*** Opening of GIVEN INFORMATION ***

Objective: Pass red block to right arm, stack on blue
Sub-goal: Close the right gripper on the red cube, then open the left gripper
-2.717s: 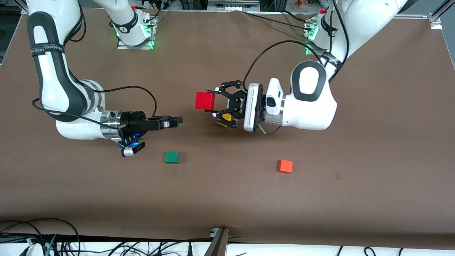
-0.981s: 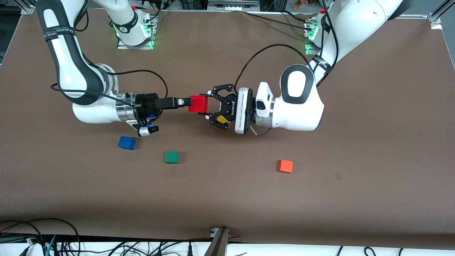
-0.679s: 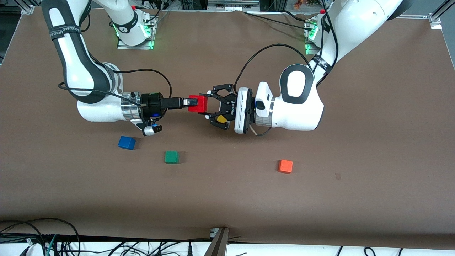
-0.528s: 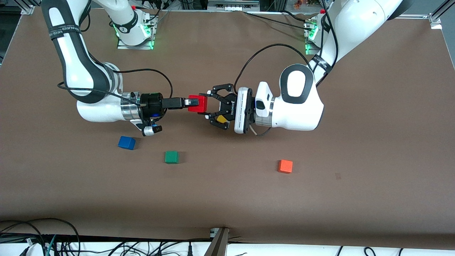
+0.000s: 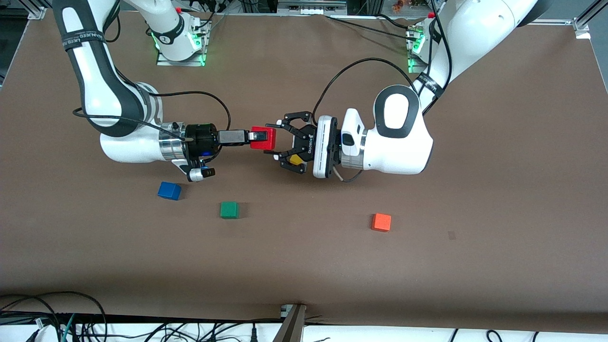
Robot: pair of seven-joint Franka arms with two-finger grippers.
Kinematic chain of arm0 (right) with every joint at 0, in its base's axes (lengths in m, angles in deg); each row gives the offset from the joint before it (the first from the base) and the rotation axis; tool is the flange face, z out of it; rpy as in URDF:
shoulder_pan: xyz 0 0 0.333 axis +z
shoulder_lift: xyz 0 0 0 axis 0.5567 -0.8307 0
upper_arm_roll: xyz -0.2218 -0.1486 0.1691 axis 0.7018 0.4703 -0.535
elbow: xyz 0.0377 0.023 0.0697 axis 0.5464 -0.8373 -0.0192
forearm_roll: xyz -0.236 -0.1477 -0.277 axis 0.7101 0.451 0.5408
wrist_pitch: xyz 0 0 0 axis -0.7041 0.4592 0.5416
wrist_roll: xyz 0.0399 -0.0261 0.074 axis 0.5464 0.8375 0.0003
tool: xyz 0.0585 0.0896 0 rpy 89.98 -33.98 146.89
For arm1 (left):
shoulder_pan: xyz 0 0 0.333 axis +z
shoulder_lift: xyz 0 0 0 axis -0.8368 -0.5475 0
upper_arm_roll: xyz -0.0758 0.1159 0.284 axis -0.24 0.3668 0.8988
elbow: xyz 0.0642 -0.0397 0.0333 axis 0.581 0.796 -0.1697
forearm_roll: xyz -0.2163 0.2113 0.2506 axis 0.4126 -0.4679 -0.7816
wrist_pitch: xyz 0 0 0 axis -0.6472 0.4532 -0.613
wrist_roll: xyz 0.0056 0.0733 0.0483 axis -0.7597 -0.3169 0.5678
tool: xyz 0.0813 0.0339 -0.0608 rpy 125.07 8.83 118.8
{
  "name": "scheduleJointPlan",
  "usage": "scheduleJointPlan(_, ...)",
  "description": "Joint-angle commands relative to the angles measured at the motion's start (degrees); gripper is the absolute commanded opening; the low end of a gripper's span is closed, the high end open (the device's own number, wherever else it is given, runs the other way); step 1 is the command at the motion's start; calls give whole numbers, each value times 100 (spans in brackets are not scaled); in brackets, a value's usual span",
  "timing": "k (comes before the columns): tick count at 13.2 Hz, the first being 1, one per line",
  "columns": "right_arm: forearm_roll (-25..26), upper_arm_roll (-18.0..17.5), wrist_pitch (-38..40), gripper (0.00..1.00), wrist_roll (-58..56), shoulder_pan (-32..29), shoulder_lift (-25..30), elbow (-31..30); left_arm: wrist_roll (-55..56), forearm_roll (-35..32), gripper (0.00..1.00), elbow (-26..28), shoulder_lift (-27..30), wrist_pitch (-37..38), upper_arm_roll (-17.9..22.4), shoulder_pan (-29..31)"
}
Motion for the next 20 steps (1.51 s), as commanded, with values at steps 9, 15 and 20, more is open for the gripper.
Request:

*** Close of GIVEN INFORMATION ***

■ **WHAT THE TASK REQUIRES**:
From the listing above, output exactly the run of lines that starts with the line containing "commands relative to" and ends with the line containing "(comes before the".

■ **SOLUTION TO THIS TASK**:
  "description": "Joint-angle commands relative to the angles measured at the motion's start (degrees); gripper is the absolute commanded opening; the low end of a gripper's span is closed, the high end open (the device's own number, wherever else it is given, runs the other way); step 1 is the command at the motion's start; calls give whole numbers, each value times 100 (spans in brackets are not scaled); in brackets, a value's usual span",
  "timing": "k (comes before the columns): tick count at 13.2 Hz, the first being 1, one per line",

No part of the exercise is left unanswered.